College kids are exposed to all sorts of new experiences and ideas, but not all of these experiences are healthy or beneficial.
Incoming freshmen may have never heard of Adderall before, but they will after a few weeks or months at school.
Before long, many new college students will find that some of their friends are buying the drug from fellow students who have a prescription. They will hear talk that Adderall is a wonder drug. It is called the ‘study drug’ because it can help collegiates stay awake and alert in order to study and can even help them concentrate better on homework and tests.
Another of the drug’s touted benefits is its ability to stave off hunger.
The dream pill lie
It’s like the college girl dream pill — one that helps you improve grades and lose weight at the same time. Young college girls are starting to keep pace with the men on campus in terms of alcohol consumption. Adderall is viewed as the ideal counterbalance to all those extra alcohol calories.
Concern over taking medication not prescribed doesn’t appear to be on the radar for many college co-eds, but it should be.

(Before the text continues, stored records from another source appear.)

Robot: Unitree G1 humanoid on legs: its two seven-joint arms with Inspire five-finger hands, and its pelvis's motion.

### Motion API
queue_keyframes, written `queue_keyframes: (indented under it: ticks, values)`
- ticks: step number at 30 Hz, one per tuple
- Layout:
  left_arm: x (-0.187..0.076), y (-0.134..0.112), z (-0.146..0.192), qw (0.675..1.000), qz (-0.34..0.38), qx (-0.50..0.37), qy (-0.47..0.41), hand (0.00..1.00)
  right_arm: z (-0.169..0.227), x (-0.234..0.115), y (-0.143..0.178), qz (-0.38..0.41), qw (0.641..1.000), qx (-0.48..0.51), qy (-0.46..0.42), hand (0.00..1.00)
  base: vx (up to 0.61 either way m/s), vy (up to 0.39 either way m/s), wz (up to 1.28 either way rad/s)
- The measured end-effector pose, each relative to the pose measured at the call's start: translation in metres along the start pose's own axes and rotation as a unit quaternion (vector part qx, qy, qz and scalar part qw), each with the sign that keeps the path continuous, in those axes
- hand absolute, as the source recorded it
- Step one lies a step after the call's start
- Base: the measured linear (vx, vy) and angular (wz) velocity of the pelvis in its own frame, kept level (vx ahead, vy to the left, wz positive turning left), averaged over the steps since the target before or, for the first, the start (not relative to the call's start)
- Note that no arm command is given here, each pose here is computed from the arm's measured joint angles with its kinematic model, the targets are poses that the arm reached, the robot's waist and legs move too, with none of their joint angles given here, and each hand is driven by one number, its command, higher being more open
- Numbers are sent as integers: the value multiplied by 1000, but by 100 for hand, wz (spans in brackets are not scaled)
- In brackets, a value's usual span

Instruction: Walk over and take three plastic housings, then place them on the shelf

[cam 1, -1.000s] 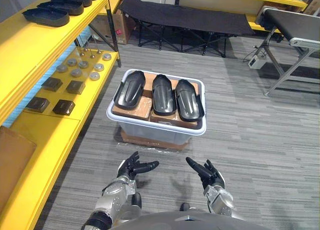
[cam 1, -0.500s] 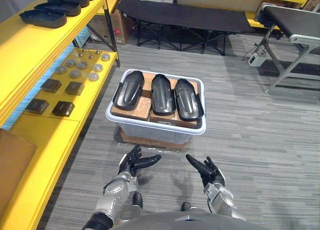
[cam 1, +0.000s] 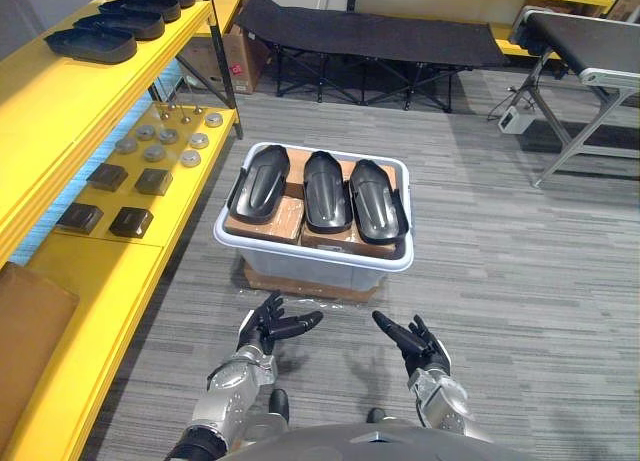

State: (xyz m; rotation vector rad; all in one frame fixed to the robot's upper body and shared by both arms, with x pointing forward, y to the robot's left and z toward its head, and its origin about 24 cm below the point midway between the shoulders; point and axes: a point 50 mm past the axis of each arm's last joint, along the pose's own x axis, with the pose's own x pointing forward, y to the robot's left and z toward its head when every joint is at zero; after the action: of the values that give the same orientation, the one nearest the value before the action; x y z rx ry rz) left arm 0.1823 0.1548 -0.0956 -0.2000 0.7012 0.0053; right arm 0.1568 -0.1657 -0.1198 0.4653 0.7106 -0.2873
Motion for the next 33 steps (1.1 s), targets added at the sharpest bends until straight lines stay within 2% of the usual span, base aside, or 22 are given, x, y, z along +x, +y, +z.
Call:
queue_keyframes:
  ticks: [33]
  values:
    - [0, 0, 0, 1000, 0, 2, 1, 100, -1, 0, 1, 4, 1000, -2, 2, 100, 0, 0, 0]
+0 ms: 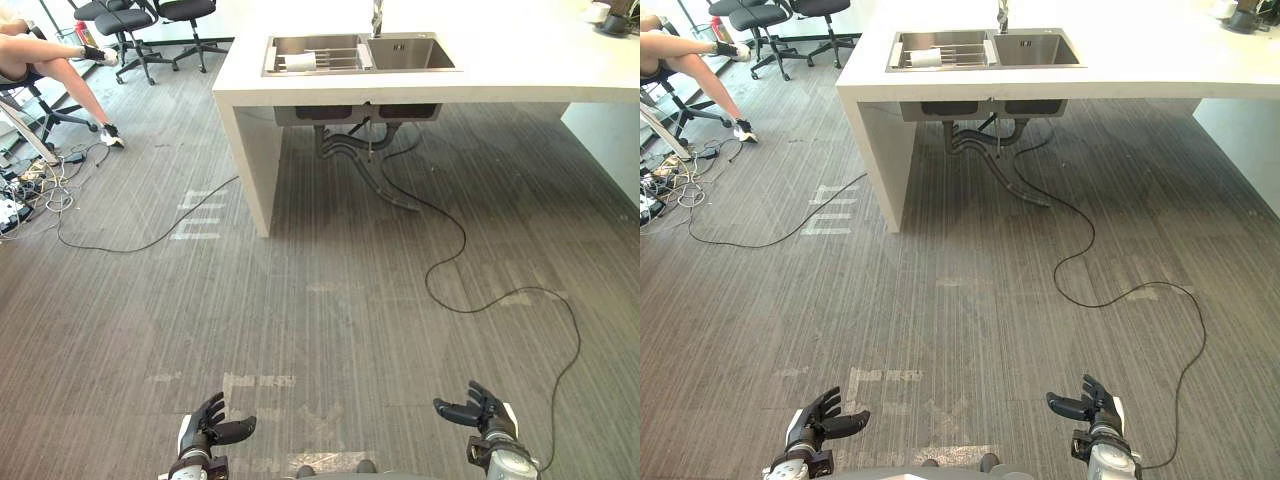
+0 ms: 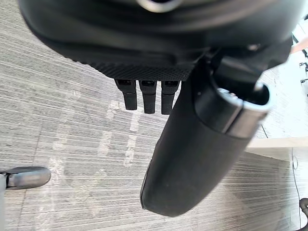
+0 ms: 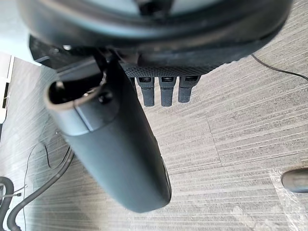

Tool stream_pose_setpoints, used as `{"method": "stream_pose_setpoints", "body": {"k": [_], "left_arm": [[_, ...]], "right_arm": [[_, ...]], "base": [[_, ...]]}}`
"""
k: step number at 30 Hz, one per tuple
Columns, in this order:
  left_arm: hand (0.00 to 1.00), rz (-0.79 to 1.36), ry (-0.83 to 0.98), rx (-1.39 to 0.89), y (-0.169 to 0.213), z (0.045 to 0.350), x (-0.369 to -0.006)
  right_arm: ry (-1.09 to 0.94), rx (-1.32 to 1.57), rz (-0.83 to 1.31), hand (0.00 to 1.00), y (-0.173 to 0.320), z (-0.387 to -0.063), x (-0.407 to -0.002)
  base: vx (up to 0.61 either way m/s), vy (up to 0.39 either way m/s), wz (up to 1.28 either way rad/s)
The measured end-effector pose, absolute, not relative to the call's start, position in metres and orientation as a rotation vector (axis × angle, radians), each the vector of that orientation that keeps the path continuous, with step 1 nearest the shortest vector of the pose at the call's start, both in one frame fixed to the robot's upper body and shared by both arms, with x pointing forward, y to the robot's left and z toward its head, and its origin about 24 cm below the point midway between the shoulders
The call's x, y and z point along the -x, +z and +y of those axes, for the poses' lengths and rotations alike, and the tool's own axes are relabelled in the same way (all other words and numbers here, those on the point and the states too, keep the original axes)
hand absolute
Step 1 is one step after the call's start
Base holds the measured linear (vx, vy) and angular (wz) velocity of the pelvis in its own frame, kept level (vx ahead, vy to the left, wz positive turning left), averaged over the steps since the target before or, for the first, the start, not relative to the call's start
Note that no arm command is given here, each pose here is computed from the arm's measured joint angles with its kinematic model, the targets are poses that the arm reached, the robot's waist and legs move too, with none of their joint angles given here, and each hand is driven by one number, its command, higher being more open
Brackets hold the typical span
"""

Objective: Walk over to the sink, pick up the cup, carry it to the dishwasher, place the cup inside the dishwasher, then close the dishwasher door

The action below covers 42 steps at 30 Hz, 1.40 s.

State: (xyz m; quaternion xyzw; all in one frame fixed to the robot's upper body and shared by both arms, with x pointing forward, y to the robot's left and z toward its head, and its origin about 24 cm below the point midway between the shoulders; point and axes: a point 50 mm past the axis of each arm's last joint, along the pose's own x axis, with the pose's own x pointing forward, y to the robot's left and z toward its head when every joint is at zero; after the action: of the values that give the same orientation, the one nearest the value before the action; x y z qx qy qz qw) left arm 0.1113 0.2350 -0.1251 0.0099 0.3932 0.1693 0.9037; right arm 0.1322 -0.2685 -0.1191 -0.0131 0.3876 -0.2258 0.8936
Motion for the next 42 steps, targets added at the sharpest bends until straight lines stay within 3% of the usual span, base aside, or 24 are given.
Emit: {"method": "stream_pose_setpoints", "body": {"k": [11,19,25,31,34,42], "left_arm": [[0.90,0.693,0.319,0.011,-0.110,0.222,-0.136],[0.90,0.689,0.351,0.032,-0.111,0.223,-0.150],[0.90,0.623,0.342,0.077,-0.102,0.212,-0.157],[0.90,0.520,0.350,0.120,-0.084,0.208,-0.168],[0.90,0.424,0.402,0.122,-0.065,0.215,-0.174],[0.90,-0.092,0.339,0.113,0.047,0.207,-0.210]], "right_arm": [[-0.510,0.022,0.773,0.90,-0.112,-0.276,-0.141],[-0.482,0.088,0.711,0.90,-0.097,-0.288,-0.163],[-0.417,0.053,0.638,0.90,-0.093,-0.261,-0.178],[-0.405,0.056,0.623,0.90,-0.090,-0.258,-0.188],[-0.417,0.048,0.695,0.90,-0.102,-0.257,-0.175],[-0.410,0.034,0.781,0.90,-0.117,-0.248,-0.155]], "base": [[0.15,0.030,-0.03],[0.55,-0.139,0.28],[0.60,-0.228,-0.06],[0.45,0.009,-0.27],[0.57,0.194,-0.32],[0.58,0.150,0.06]]}}
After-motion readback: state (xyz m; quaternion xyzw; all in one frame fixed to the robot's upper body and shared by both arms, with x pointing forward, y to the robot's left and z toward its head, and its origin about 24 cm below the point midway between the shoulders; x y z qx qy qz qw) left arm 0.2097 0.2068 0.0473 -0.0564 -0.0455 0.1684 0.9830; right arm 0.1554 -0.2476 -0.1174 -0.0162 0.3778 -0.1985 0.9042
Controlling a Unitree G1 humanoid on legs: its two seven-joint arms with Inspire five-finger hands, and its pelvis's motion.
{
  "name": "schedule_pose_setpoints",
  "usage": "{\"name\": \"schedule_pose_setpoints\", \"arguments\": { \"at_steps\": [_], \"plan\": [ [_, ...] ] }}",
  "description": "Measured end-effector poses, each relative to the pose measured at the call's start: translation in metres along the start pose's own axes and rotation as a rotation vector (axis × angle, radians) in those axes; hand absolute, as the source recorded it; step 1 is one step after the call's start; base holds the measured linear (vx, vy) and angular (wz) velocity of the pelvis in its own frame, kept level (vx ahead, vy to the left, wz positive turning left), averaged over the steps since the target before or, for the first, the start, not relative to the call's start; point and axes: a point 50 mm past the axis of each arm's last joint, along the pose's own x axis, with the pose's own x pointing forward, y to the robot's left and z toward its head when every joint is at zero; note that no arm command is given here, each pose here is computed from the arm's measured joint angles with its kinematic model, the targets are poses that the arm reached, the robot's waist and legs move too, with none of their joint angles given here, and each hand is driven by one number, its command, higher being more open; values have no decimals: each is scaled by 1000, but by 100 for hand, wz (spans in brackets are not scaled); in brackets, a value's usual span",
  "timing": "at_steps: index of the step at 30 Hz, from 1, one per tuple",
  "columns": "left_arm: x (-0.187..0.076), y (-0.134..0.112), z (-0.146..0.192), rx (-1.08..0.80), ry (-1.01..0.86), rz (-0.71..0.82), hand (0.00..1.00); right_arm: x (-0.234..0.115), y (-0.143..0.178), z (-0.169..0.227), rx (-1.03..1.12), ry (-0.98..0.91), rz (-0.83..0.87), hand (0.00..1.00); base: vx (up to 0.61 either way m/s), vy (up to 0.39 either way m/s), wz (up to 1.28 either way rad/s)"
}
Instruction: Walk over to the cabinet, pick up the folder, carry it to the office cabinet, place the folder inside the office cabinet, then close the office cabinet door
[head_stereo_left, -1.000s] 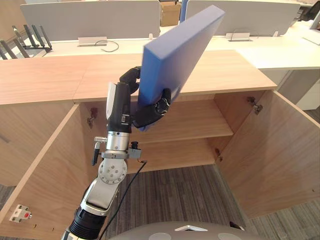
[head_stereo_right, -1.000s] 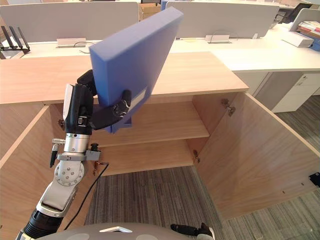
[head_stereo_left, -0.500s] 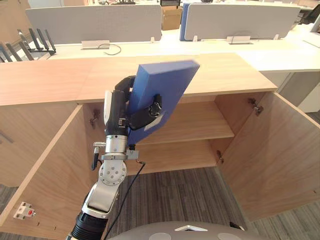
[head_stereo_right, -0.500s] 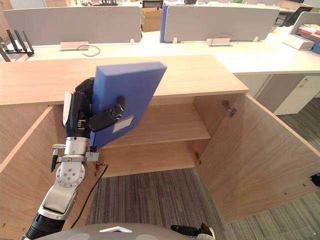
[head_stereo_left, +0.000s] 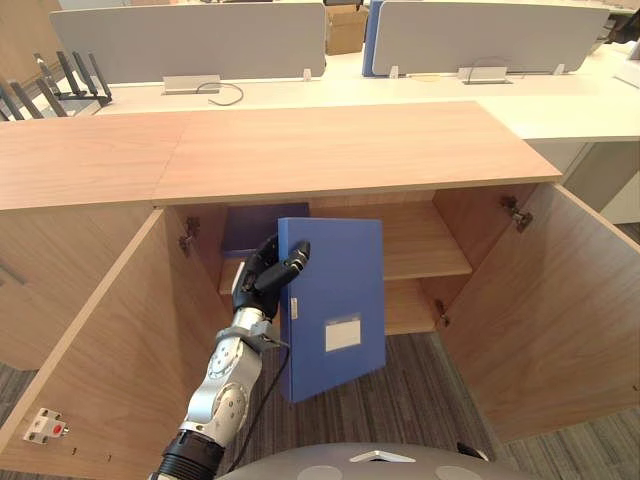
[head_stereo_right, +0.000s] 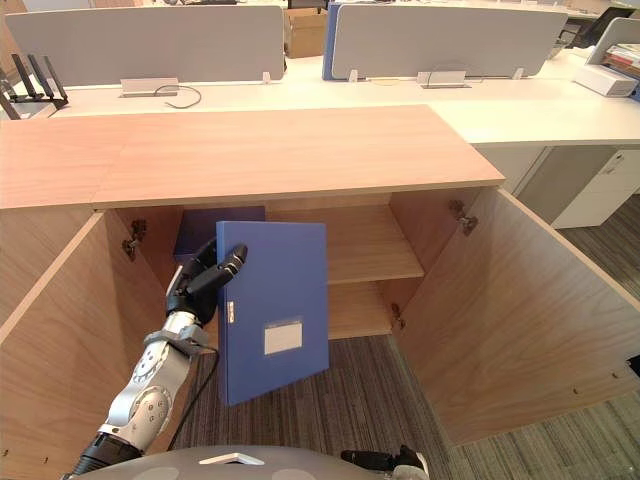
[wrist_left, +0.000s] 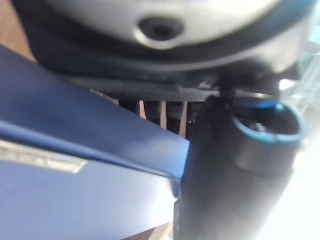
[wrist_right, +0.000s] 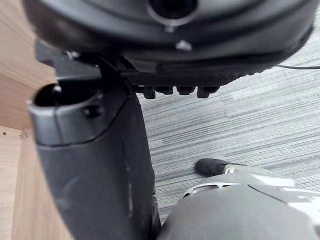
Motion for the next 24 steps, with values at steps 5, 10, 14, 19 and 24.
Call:
{"name": "schedule_pose_setpoints", "arguments": {
  "at_steps": [5, 10, 14, 19, 24],
  "plan": [
    [-1, -3, -7, -41, 34, -18, 0, 0, 2, 7, -39, -20, 3, 100, -13, -6, -3],
    [-1, -1, -15, -85, 70, -6, 0, 0, 2, 7, -39, -20, 4, 100, -29, -6, -3],
    [-3, 0, -27, -112, 134, 3, 0, 0, 2, 6, -42, -16, 4, 100, -2, 0, -1],
    [-5, -3, -34, -140, 172, -9, 0, 0, 4, 8, -47, -21, 7, 100, 0, 0, 0],
    [-5, -4, -34, -206, 180, -4, 0, -1, 5, 18, -33, -73, 13, 100, -8, -2, -6]
  ]
}}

Adderall is a schedule II (meaning a high risk for addiction or abuse) stimulant commonly prescribed to people suffering with narcolepsy or attention deficit and hyperactivity disorder (ADHD). Adderall helps to normalize brain function by calming them and enabling them to organize thoughts that have been so scattered that they have had difficulty learning.
There is a certain amount of off-label prescribing too, meaning doctors have prescribed Adderall to treat a condition other than those approved by the FDA or intended by the drug’s manufacturer, such as treatment-resistant depression or obesity.
When college students decide that buying Adderall from a legitimate patient is too cumbersome, they sometimes decide to become a patient themselves. A significant number of students are faking ADHD symptoms in a doctor’s office in order to obtain their own prescription. It’s a simple matter of reading about ADHD symptoms online and then reporting them during a regular visit to the doctor. In fact, a 2011 Substance Abuse and Mental Health Services Administration report found that kids 18-22 years going to college full-time were two times more likely than part-time students or non-students to engage in Adderall abuse.
The problem is that while the drug normalizes brain function for those with legitimate conditions, when it is abused by healthy people it can be very dangerous. Adderall speeds up the body’s metabolism and lowers appetite, which is how it contributes to weight loss. However, it also speeds up the heart. If the student has an unknown heart problem, at best, this could cause irregular heartbeat and, at worst, it could lead to cardiac arrest. Misuse of Adderall also increases the risk of stroke, high blood pressure and could even precipitate an obsessive compulsive disorder.
Addictive and risky
Furthermore, the drug is potentially addictive to healthy people because it stimulates the release of dopamine, the brain’s pleasure chemical. At first, taking Adderall makes the student feel great, with more alertness and energy and less hunger. The trouble is that pretty soon the brain makes an association between popping a pill and feeling good. This sort of mental association is what drives addiction. And because the brain does an excellent job of adjusting to new conditions, it isn’t long before taking just one pill doesn’t give the same jolt as before.
College students who are misusing Adderall in order to help their grades or to lose weight are making a very risky decision that can have serious health consequences.